Captain Guy Griffiths, 8 May 1967, by Bevin Royce Stringer

Captain Guy Griffiths, 8 May 1967, by Bevin Royce Stringer

Australian War Memorial, NAVY13457

Rear Admiral Guy Griffiths (Ret'd), aged 101, was the last survivor in Australia of HMS Repulse, which was torpedoed and sunk in a Japanese air attack in 1941, along with the Prince of Wales off Malaya, with heavy losses.

From late 1973 to mid-1975, Rear Admiral Griffiths commanded the aircraft carrier Melbourne, which was flagship of the Australian fleet. In June 1976, he was promoted to Rear Admiral and appointed Chief of Naval Personnel.

Guy Griffiths was born in Sydney on March 1, 1923. He grew up in the Hunter Valley and descended from four pioneering, wine-producing families.

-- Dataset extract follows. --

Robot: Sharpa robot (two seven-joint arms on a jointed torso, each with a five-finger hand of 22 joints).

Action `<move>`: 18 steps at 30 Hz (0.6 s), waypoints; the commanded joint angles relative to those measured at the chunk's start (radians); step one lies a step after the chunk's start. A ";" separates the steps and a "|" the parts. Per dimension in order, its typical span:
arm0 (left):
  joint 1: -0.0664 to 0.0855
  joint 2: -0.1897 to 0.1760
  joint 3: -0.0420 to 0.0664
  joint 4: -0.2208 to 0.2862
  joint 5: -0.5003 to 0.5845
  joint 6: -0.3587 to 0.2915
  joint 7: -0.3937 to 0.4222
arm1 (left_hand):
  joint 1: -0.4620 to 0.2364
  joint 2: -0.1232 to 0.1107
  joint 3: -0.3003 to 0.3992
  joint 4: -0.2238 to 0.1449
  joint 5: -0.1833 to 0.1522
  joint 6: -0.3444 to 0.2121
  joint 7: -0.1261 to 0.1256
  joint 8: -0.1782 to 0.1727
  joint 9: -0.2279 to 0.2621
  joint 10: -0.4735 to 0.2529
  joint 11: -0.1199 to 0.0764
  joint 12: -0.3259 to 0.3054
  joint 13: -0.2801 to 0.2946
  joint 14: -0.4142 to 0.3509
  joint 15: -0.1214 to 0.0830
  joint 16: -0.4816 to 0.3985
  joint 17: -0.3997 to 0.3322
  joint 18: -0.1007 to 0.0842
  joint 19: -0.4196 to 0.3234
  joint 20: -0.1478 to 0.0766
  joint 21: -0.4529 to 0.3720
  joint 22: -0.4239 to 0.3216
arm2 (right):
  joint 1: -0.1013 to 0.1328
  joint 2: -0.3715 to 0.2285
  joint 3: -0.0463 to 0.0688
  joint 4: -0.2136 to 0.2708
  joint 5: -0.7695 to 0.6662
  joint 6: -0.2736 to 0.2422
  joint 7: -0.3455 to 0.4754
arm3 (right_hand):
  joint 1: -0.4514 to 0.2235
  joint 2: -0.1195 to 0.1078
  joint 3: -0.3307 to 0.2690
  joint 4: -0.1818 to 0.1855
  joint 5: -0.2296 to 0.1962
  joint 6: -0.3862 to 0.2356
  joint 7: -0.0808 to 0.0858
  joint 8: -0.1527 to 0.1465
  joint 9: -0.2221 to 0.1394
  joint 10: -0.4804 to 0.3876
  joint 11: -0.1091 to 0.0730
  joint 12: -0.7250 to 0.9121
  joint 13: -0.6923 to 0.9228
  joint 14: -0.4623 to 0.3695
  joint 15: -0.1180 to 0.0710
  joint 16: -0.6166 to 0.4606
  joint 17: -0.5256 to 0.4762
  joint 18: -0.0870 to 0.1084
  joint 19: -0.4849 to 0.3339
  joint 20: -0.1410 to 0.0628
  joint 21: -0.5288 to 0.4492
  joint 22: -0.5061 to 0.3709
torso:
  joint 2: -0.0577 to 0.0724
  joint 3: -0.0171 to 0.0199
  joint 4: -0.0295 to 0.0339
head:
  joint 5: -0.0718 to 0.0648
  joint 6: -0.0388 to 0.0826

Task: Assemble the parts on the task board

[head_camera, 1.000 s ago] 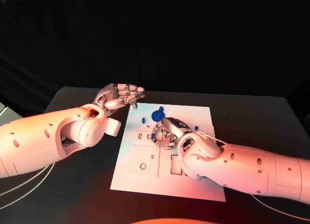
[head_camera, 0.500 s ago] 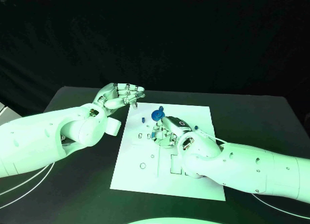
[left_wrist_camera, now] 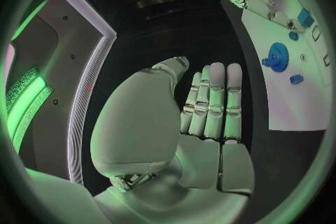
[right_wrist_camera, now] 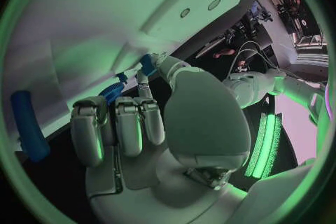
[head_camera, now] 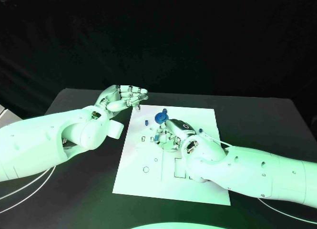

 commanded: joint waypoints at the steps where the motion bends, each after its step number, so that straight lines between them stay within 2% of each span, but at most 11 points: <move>1: 0.001 0.001 0.001 0.001 -0.003 0.016 0.004 | 0.010 0.000 0.003 0.001 -0.004 -0.007 0.001 0.002 0.001 -0.007 0.001 0.006 0.001 -0.009 0.000 0.003 -0.001 0.014 -0.007 -0.002 0.002 0.001 | -0.001 0.002 0.000 0.001 -0.016 0.011 0.010 | -0.014 -0.005 -0.012 0.002 -0.007 -0.014 0.005 -0.007 -0.004 0.105 0.009 0.005 0.263 0.106 0.009 0.003 0.263 -0.014 0.105 0.010 0.004 0.263 | 0.000 0.0004 -0.0004 | 0.000 0.001; 4: 0.001 0.000 0.001 0.001 -0.003 0.016 0.004 | 0.010 0.000 0.003 0.001 -0.004 -0.007 0.001 0.002 0.001 -0.007 0.001 0.006 0.001 -0.009 0.000 0.003 -0.001 0.014 -0.007 -0.002 0.002 0.001 | -0.001 0.002 -0.001 0.001 -0.017 0.008 0.013 | -0.017 -0.009 -0.027 0.004 -0.017 -0.026 0.009 -0.013 -0.007 0.098 0.013 -0.002 0.256 0.106 0.013 0.003 0.263 -0.014 0.105 0.015 0.004 0.263 | 0.000 0.0004 -0.0002 | -0.001 0.001; 6: 0.001 0.000 0.001 0.001 -0.003 0.016 0.004 | 0.010 0.000 0.003 0.001 -0.004 -0.007 0.001 0.002 0.001 -0.007 0.001 0.006 0.001 -0.009 0.000 0.003 -0.001 0.014 -0.007 -0.002 0.002 0.001 | -0.001 0.002 -0.001 0.001 -0.018 0.004 0.017 | -0.018 -0.009 -0.045 0.008 -0.040 -0.036 0.012 -0.018 -0.010 0.093 0.017 -0.009 0.251 0.106 0.017 0.003 0.263 -0.014 0.105 0.019 0.004 0.263 | 0.000 0.0001 0.0000 | -0.001 0.002; 7: 0.001 0.000 0.001 0.000 -0.003 0.015 0.004 | 0.010 0.000 0.003 0.001 -0.004 -0.007 0.001 0.002 0.001 -0.007 0.001 0.006 0.001 -0.009 0.000 0.003 -0.001 0.014 -0.007 -0.002 0.002 0.001 | -0.001 0.001 -0.001 0.002 -0.018 0.001 0.018 | -0.020 -0.006 -0.063 0.014 -0.073 -0.044 0.015 -0.022 -0.012 0.085 0.019 -0.018 0.243 0.106 0.019 0.003 0.263 -0.014 0.105 0.021 0.004 0.263 | 0.000 0.0001 0.0000 | -0.001 0.002; 8: 0.001 0.000 0.000 0.000 -0.003 0.015 0.004 | 0.010 0.000 0.003 0.001 -0.004 -0.007 0.001 0.002 0.001 -0.007 0.001 0.006 0.001 -0.009 0.000 0.003 -0.001 0.014 -0.007 -0.002 0.002 0.001 | -0.001 0.001 -0.001 0.003 -0.018 -0.002 0.021 | -0.019 -0.001 -0.091 0.024 -0.125 -0.061 0.019 -0.032 -0.017 0.069 0.023 -0.038 0.227 0.106 0.023 0.003 0.263 -0.014 0.105 0.024 0.004 0.263 | 0.000 0.0003 0.0000 | 0.000 0.001; 9: 0.001 0.000 0.000 0.000 -0.003 0.016 0.004 | 0.010 0.000 0.003 0.001 -0.004 -0.007 0.001 0.002 0.001 -0.007 0.001 0.006 0.001 -0.009 0.000 0.003 -0.001 0.014 -0.007 -0.002 0.002 0.001 | -0.001 0.000 -0.001 0.004 -0.018 -0.004 0.023 | -0.016 0.003 -0.111 0.030 -0.153 -0.072 0.022 -0.038 -0.021 0.064 0.027 -0.044 0.222 0.106 0.024 0.003 0.263 -0.014 0.105 0.027 0.004 0.263 | 0.000 0.0003 0.0000 | 0.000 0.001; 10: 0.001 0.000 0.000 0.000 -0.003 0.016 0.004 | 0.010 0.000 0.003 0.001 -0.004 -0.007 0.001 0.002 0.001 -0.007 0.001 0.006 0.001 -0.009 0.000 0.003 -0.001 0.014 -0.007 -0.002 0.002 0.001 | -0.001 0.000 -0.001 0.005 -0.018 -0.007 0.025 | -0.009 0.007 -0.150 0.040 -0.193 -0.086 0.027 -0.047 -0.027 0.061 0.030 -0.048 0.219 0.106 0.029 0.003 0.263 -0.014 0.105 0.030 0.004 0.263 | 0.000 0.0005 0.0000 | 0.000 0.001; 12: 0.001 0.000 0.000 0.000 -0.003 0.017 0.004 | 0.008 -0.002 0.005 0.000 -0.004 -0.008 0.002 0.002 0.002 -0.009 0.001 0.007 0.001 -0.010 0.000 0.004 -0.002 0.014 -0.009 -0.002 0.004 0.002 | -0.001 -0.002 -0.001 0.008 -0.019 -0.011 0.028 | 0.008 0.014 -0.214 0.061 -0.205 -0.093 0.031 -0.054 -0.033 0.058 0.034 -0.051 0.217 0.106 0.033 0.003 0.263 -0.014 0.105 0.034 0.004 0.263 | 0.000 0.0006 -0.0001 | -0.001 0.001; 13: 0.001 0.000 0.000 0.000 -0.003 0.017 0.004 | 0.005 -0.004 0.004 0.001 -0.005 -0.009 0.002 0.002 0.002 -0.009 0.002 0.007 0.002 -0.010 0.001 0.005 -0.003 0.014 -0.010 -0.001 0.005 0.003 | -0.001 -0.004 -0.001 0.011 -0.019 -0.014 0.031 | 0.039 0.024 -0.281 0.094 -0.207 -0.102 0.036 -0.063 -0.040 0.053 0.038 -0.056 0.212 0.106 0.037 0.003 0.263 -0.014 0.105 0.038 0.004 0.263 | 0.000 0.0006 0.0001 | 0.000 0.001; 15: 0.001 -0.001 0.000 0.000 -0.004 0.017 0.004 | 0.004 -0.005 0.003 0.001 -0.005 -0.009 0.002 0.002 0.002 -0.010 0.002 0.007 0.002 -0.010 0.001 0.005 -0.003 0.014 -0.010 -0.001 0.005 0.003 | -0.001 -0.008 -0.001 0.019 -0.020 -0.020 0.033 | 0.055 0.019 -0.322 0.121 -0.208 -0.107 0.038 -0.070 -0.045 0.052 0.041 -0.058 0.211 0.106 0.039 0.003 0.263 -0.014 0.105 0.041 0.004 0.263 | 0.001 0.0007 0.0006 | 0.000 0.002; 18: 0.001 -0.001 0.000 -0.001 -0.006 0.018 0.002 | 0.002 -0.006 0.002 0.002 -0.005 -0.010 0.002 0.001 0.003 -0.011 0.002 0.007 0.002 -0.010 0.001 0.005 -0.003 0.014 -0.011 -0.001 0.006 0.003 | -0.001 -0.020 -0.001 0.038 -0.024 -0.034 0.037 | 0.055 0.018 -0.329 0.123 -0.208 -0.105 0.038 -0.070 -0.046 0.051 0.041 -0.058 0.210 0.106 0.039 0.003 0.263 -0.014 0.105 0.041 0.004 0.263 | 0.001 0.0010 0.0004 | 0.000 0.002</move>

His childhood was that of a country boy with plenty of free time to muck about in the bush, go rabbit shooting or help with the harvest. He initially went to school at Rothbury Public and then West Maitland Technical College.

In the late 1920s, drought hit the area. Combined with the Depression and an outbreak of downy mildew, it made life hard for those in the wine industry.

At the time, the young Griffiths was conscious that the family "didn't have many pennies to rub together". Although he was mad keen on the machinery of wine producing, the hardships dampened any interest he had in following in his father's footsteps.

In 1937, he joined the Royal Australian Navy as one of 17 13-year-old cadet-midshipmen, selected from nearly 500 applicants. He excelled as a sportsman and gained colours for rugby, hockey, rowing and athletics and was made chief cadet captain of the College in 1939.

After graduating from the College in late 1940, he and four other graduates were posted for further training to HMAS Australia, which was currently in the North Atlantic. However, by the time they arrived in England and reported to Australia House, they were informed that the ship was somewhere between Cape Town and Fremantle, making on its way home.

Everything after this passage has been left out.